What to work on | All lines from the one with "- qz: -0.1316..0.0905" through the last are to be given again exactly as they stand in the data below, and only those.

=== Begin Enclosure ===

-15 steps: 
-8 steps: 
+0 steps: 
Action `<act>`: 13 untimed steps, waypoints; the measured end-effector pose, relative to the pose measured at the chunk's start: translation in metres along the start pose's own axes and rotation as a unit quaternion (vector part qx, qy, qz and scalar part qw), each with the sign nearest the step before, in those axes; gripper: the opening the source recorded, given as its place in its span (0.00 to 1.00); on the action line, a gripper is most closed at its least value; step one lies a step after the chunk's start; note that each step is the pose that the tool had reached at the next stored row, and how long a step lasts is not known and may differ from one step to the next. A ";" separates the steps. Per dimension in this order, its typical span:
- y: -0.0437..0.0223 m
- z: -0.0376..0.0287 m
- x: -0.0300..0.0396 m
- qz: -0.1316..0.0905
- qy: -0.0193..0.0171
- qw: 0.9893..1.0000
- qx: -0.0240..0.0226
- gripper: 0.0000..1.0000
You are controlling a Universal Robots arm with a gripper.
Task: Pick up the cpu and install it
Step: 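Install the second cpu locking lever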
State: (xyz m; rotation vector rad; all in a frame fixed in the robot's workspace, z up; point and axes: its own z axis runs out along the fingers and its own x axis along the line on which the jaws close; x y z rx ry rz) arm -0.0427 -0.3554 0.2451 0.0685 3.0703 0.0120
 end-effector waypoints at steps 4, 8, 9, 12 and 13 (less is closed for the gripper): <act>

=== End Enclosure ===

Solution |
- qz: -0.1316..0.0905
- qy: -0.0193..0.0171
- qw: 0.9893..1.0000
- qx: -0.0240..0.0226
- gripper: 0.0000..1.0000
You are controlling a Universal Robots arm with a gripper.
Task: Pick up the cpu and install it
Step: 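Install the second cpu locking lever
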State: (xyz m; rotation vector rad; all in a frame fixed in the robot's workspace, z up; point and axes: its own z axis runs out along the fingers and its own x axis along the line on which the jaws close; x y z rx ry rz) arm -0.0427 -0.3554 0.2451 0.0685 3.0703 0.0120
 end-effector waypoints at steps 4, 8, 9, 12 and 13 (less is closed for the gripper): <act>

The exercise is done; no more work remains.